There’s only one thing to do here, if you’re not want to have a woman that loves you.

Stop fearing the unknown and do what you know is the right thing. See a lawyer: Privately. Find out if proving infidelity will help your case in any way. If not, just divorce her. Don’t add to the game aim by finding ou more. You know she has a cheating heart. Set her free to do what she wants. 

You’ll be setting yourself free, too. And I assure you, there’s a better woman out there waiting.

But......., your weakness in dealing with these things has contributed to you being here. Get some counseling and get help with that.

Sorry you’re here.


----------



## chillymorn69 (Jun 27, 2016)

Kick her cheating ass to the curb.

Or forever lick your wounds.


Man up and have some self respect.


----------



## Thor (Oct 31, 2011)

Ok, two questions/issues here.

1) Is the marriage good enough over the recent past to want to stay? Ignoring any potential cheating, do you enjoy living with her? Do you see your future with her being fun and fulfilling?

2) Is her obvious cheating in the past a deal breaker for you? And related, if she were in an affair of some sort now would that be a deal breaker for you?
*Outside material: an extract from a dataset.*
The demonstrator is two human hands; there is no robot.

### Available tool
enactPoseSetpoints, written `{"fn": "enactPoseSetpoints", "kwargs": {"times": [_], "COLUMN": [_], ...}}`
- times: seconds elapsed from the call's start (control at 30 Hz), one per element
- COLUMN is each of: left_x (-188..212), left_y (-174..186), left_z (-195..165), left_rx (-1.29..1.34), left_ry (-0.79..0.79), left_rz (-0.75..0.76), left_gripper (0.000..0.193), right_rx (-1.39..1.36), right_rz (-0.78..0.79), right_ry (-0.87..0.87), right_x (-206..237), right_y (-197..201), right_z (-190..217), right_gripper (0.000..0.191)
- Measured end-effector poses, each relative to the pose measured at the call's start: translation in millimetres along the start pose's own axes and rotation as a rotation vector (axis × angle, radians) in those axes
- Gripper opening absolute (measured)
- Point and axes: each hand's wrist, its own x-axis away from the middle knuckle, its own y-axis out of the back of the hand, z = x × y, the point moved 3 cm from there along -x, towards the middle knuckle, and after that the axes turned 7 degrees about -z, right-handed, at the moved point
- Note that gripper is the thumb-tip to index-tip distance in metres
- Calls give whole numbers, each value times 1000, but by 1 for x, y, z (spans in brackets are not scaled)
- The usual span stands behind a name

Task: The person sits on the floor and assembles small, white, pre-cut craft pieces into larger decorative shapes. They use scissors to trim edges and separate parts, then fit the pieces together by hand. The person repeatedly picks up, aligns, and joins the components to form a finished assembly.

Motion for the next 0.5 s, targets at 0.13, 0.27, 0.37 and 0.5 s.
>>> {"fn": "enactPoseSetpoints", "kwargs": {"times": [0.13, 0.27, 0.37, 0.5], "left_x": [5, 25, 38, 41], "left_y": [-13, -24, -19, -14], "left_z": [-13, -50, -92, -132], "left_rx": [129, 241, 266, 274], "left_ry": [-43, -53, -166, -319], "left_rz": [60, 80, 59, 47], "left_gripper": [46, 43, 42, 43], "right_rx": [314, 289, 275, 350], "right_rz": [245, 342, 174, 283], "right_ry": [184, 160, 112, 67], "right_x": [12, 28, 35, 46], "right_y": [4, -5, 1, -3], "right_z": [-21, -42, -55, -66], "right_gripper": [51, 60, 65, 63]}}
I think you need to separate things out a bit. A lot of us are unhappy in the marriage but have great difficulty being able to divorce. We need an excuse. When it is like your situation where there is no certainty on whether she is cheating today or even what level of cheating may have happened in the past, it is easy to get stuck in a data gathering mode. You start looking for that piece of information which rises to the level of justifying divorce.
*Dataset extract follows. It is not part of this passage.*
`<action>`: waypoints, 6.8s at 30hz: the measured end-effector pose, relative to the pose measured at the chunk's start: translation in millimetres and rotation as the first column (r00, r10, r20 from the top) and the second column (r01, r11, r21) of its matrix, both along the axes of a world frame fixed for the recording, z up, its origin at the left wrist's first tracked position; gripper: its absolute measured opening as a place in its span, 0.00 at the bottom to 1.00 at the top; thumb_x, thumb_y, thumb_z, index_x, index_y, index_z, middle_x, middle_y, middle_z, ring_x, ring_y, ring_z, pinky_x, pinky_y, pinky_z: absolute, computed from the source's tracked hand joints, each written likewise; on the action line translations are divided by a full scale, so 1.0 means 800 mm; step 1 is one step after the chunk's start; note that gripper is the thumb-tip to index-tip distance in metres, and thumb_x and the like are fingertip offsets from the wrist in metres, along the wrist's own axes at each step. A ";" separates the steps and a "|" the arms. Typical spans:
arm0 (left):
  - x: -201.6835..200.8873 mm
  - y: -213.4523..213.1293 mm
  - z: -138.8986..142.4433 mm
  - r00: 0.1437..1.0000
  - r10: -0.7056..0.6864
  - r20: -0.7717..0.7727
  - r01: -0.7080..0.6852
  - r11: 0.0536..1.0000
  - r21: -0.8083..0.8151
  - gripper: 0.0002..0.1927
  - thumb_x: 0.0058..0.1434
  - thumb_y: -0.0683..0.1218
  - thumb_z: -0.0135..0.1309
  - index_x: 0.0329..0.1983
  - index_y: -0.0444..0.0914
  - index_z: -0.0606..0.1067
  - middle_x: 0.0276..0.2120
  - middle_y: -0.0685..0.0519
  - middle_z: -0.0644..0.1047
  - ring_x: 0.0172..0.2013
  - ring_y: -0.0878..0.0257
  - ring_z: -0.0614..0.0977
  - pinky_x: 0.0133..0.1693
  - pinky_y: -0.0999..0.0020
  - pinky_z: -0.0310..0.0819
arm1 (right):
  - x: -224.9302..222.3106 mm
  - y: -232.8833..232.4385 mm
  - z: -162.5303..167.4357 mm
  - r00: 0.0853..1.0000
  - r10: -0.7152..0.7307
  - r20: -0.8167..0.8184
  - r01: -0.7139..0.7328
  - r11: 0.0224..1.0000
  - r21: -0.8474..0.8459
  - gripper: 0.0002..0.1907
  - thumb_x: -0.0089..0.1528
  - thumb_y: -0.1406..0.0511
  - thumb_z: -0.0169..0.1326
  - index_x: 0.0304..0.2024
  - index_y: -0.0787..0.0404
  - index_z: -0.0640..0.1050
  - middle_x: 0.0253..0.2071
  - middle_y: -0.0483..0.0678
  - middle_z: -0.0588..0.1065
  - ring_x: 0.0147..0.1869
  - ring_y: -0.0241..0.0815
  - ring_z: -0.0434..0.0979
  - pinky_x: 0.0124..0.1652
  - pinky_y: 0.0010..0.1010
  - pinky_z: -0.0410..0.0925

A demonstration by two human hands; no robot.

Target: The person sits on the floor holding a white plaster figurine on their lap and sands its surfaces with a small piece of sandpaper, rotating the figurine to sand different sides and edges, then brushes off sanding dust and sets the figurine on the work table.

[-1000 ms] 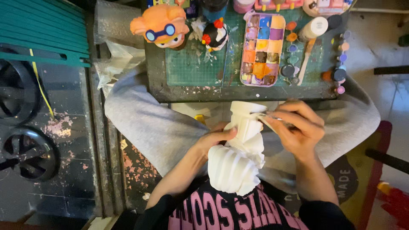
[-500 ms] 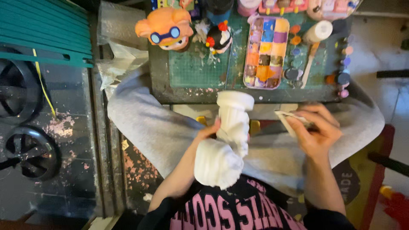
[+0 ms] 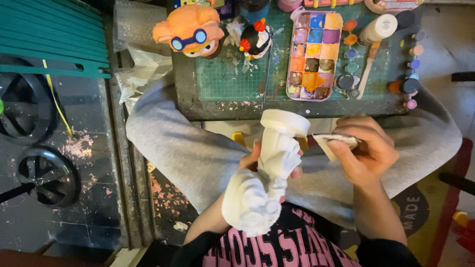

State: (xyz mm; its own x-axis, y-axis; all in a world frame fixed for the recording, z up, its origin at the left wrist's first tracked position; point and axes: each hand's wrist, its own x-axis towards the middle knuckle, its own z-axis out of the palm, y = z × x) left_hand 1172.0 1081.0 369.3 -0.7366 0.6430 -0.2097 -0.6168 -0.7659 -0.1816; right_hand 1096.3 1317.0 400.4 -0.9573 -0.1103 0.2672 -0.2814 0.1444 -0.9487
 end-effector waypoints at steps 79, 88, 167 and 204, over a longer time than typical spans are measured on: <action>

So, if your marriage is just not acceptable as-is today, it isn't acceptable! You don't need to find proof of cheating. If the lack of sex, and her blackmailing you by withholding sex, is a deal breaker, you can just divorce her because of that. If you've grown apart and just don't enjoy living with her, you can divorce her.

Your disabled son is not really factor, because he will be ok no matter what happens with your marriage.

I suggest a couple of books for you. "No More Mr. Nice Guy" by Dr. Glover, and "When I Say No, I Feel Guilty" by M. Smith. I think you are not believing you have the right to happiness or to be your own boss. You may be too worried about your W's feelings or her welfare. However, from what you describe it sounds like she is not living up to her wedding vows in many ways. She vowed to forsake all others. Not just to not have sex with others, but to forsake all others. That means putting you and the marriage first. She vowed to have and to hold, which means to have sex and to provide comfort. She vowed to honor, cherish, respect (or something similar).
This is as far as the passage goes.